PHARMACEUTICAL COMPANIES AGREED ON MARGINS OF REIMBURSABLE MEDICINES
The Lithuanian competition authority Konkurencijos taryba has found that the Lithuanian Pharmacy Association (LPA) and 8 pharmaceutical companies agreed on the margins of reimbursable medicines. The infringement of the Law on Competition and the Treaty on the Functioning of the European Union resulted in more than EUR 72 million in fines.
Konkurencijos taryba found that in 2017 the Ministry of Health of Lithuania (Ministry) decided to assess the need to change the retail and wholesale margins of pharmaceuticals and thus asked the association to submit proposed margins based on economic calculations.
Assisted by the LPA, pharmaceutical companies coordinated the margins of reimbursable medicines, which were submitted to the Ministry and which were allegedly based on the firms‘ operating costs. Later, the competitors jointly prepared a document of a prototype pharmacy, which was supposed to show that the companies would be able to stay in the market only if the Ministry approved the proposed margins. The document indicated that a pre-tax profit of the prototype pharmacy with the margins provided to the Ministry by the association is equal to "0", while current profit with the existing margins is negative and is even expected to decrease, after changing the procedure for the reimbursement of pharmaceuticals. Business correspondence revealed their intention to emphasise that if the margins remained unchanged, due to the allegedly unprofitable activities of the pharmacies, part of them would be closed.

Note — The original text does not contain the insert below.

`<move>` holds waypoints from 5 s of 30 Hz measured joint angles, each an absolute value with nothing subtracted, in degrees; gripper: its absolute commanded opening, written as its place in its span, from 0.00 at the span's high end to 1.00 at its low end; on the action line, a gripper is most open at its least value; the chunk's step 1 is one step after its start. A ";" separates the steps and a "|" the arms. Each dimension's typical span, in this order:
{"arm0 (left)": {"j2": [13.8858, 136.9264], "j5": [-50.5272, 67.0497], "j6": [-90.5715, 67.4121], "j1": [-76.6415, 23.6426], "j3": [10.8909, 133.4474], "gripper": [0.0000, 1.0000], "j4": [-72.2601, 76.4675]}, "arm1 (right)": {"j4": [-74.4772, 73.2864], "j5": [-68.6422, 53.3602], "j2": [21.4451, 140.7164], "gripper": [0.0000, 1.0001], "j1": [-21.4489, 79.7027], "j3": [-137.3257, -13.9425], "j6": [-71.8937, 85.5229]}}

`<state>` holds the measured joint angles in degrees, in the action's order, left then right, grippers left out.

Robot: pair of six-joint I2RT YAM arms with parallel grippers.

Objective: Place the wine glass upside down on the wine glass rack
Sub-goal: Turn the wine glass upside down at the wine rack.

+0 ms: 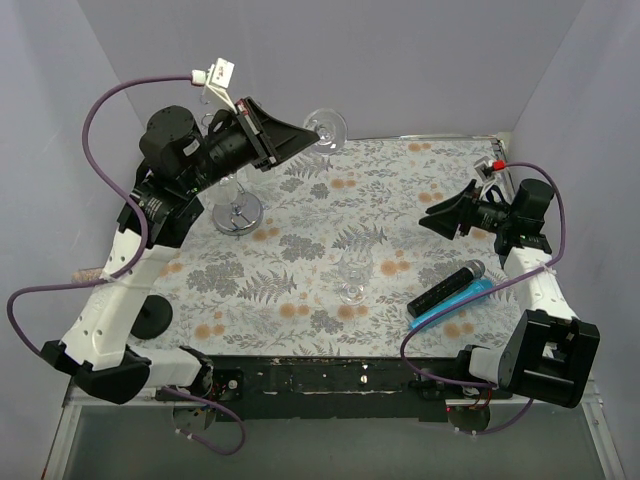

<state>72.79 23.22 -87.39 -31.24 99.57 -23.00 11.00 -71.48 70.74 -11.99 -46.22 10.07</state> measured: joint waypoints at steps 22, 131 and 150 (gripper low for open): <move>77.93 15.33 -80.79 -29.78 109.14 1.00 -25.10 | 12.62 -73.71 70.59 0.29 -12.75 -45.19 10.31; 73.56 11.20 -92.77 21.43 78.19 1.00 -7.92 | 11.70 -78.22 72.51 0.30 -12.75 -45.19 10.35; 74.67 23.46 -101.27 21.65 74.67 1.00 -0.23 | 11.68 -78.17 72.51 0.30 -12.75 -45.19 10.35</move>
<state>74.67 23.46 -101.27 21.65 74.67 -0.23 11.68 -78.17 72.51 -12.75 -45.19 10.35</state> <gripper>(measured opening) 0.064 0.700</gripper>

However, as it was revealed by Konkurencijos taryba, the margins of reimbursable pharmaceuticals coordinated between the competitors were supposed to cover not only the costs incurred by the companies, but also to ensure additional profits. This was also evidenced by the firms’ internal correspondence emphasising that when setting the margins, even 1 cent, which brings EUR 90,000 in revenue per year, is important.

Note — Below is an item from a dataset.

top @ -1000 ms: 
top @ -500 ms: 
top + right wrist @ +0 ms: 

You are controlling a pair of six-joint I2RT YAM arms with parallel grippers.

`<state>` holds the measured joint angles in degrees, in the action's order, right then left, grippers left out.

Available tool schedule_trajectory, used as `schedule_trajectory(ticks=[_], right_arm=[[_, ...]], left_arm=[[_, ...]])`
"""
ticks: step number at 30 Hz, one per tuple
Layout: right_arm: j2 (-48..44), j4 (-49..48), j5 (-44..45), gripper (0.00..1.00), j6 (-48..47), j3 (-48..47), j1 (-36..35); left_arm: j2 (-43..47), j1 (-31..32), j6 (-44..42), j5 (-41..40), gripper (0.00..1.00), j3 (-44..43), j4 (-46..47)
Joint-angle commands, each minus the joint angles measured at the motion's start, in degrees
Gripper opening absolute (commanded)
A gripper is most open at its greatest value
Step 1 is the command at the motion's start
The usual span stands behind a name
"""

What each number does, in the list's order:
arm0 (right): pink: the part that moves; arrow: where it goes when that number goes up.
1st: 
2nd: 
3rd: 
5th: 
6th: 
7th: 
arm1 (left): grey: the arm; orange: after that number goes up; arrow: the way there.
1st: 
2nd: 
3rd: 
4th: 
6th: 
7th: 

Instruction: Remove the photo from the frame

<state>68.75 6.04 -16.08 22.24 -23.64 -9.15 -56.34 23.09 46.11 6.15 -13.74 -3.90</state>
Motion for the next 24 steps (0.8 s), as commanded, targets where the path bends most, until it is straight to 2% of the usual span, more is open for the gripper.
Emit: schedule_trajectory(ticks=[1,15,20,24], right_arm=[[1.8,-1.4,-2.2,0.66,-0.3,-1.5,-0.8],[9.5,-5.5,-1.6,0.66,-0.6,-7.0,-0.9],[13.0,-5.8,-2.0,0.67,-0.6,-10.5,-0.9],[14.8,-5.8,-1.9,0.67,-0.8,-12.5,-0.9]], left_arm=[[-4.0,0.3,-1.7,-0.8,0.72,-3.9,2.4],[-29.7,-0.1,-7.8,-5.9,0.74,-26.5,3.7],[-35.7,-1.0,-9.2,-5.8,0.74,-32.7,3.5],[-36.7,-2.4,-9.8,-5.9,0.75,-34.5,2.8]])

Konkurencijos taryba found that while submitting coordinated margins and their calculations, the LPA and the pharmaceutical companies had a significant influence on the Ministry‘s decisions regarding the margins. The Ministry, which did not have information on the costs incurred by businesses, relied on the margins agreed between the LPA and competitors, and subsequently – having made amendments agreed with the LPA – approved them. Such margins of reimbursable pharmaceuticals approved by the order of the Minister of Health came into force on 1 July 2018 and have remained valid to this day.
Later, the Ministry introduced additional regulation, under which a pharmacy that is willing to compete and reduce the margin, would face a proportionate reduction in the price of a pharmaceutical reimbursed by the Compulsory Health Insurance Fund. Such legal regulation eliminated economic incentives for companies to compete by setting a lower price of pharmaceuticals, and this way the margins in fact became fixed.

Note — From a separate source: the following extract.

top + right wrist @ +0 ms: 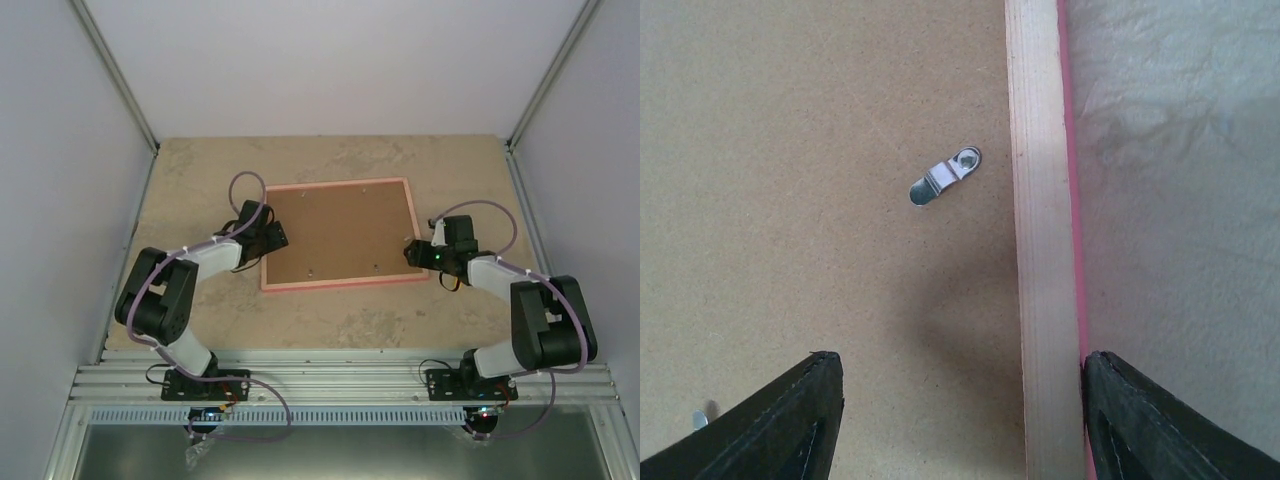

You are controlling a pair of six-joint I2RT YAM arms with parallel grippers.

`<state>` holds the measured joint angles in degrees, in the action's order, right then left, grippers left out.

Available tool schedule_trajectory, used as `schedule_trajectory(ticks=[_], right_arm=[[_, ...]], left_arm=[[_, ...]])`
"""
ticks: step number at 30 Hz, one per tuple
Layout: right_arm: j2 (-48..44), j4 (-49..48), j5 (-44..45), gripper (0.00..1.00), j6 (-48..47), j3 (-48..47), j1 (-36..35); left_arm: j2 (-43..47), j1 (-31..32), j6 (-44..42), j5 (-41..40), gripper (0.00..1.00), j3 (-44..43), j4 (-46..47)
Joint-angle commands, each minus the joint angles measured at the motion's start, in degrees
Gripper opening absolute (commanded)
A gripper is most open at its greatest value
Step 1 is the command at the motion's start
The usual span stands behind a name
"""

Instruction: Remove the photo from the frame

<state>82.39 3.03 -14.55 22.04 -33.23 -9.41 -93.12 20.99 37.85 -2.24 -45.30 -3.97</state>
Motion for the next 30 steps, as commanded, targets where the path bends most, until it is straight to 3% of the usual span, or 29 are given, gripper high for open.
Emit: schedule_trajectory(ticks=[1,15,30], right_arm=[[1.2,-2.8,-3.2,0.67,-0.7,-3.0,-0.6],[-8.8,2.9,3.1,0.73,-2.0,0.5,-3.4],[-12.2,6.0,9.8,0.73,-5.1,-1.1,-19.8]], left_arm=[[0.5,-0.7,-1.6,2.5,0.75,-2.8,2.6],[15.5,-2.8,0.0,-3.4,0.8,9.1,-2.2],[13.4,-2.8,-2.2,0.1,0.61,12.2,-1.4]])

Konkurencijos taryba concluded that the competitors‘ agreement on the margins, which were later set by the Ministry, restricted competition between the wholesalers and retailers of reimbursable pharmaceuticals. As a result, the companies influenced the Ministry‘s decisions in setting the margin rates: if the competitors had provided information to the Ministry independently and had not coordinated the margins, these might have been lower.
The mere fact that the prices (or margins) are set by binding legal acts does not mean that companies are not able compete. The Supreme Administrative Court of Lithuania has ruled that companies can compete by submitting independent offers and data on possible prices to the state authority, thereby influencing the prices that it sets. The Court of Justice of the European Union has also stated that a case where several undertakings agree to provide coordinated unobjective information to a public authority, seeking to achieve that it adopts a respective decision, may be considered a competition law infringement.
Having assessed the scope and other circumstances relating to the infringement of the Law on Competition and the Treaty on the Functioning of the European Union, Konkurencijos taryba imposed the following fines: LPA – EUR 7,380, EVD – EUR 2,746,720, Siromed Pharma – EUR 11,210, Eurovaistinė – EUR 27,483,740, EVRC – 1,273,310, Limedika – EUR 7,423,360, Gintarinė vaistinė – EUR 16,701,640, Tamro – EUR 9,267,520, Benu vaistinė Lietuva – EUR 7,722,900.
Konkurencijos taryba decided to propose the Ministry to evaluate whether the established legal framework, which eliminated pharmaceutical companies’ incentives to apply lower margins as compared to those approved by the order of the Minister of Health, is necessary and proportionate and, if not, to amend the established regulation, as well as to set new wholesale and retail margins of reimbursable pharmaceuticals.
Besides, the authority decided to propose that the Government initiates an amendment to the Law on Pharmacy and other legal acts, establishing clear and transparent criteria for determining the margins of reimbursable pharmaceuticals, as well as the mechanism relating to their calculation and the provision of data to decision-making bodies.
The decision of Konkurencijos taryba may be appealed to Vilnius Regional Administrative Court within one month of its notification or publication on the authority's website.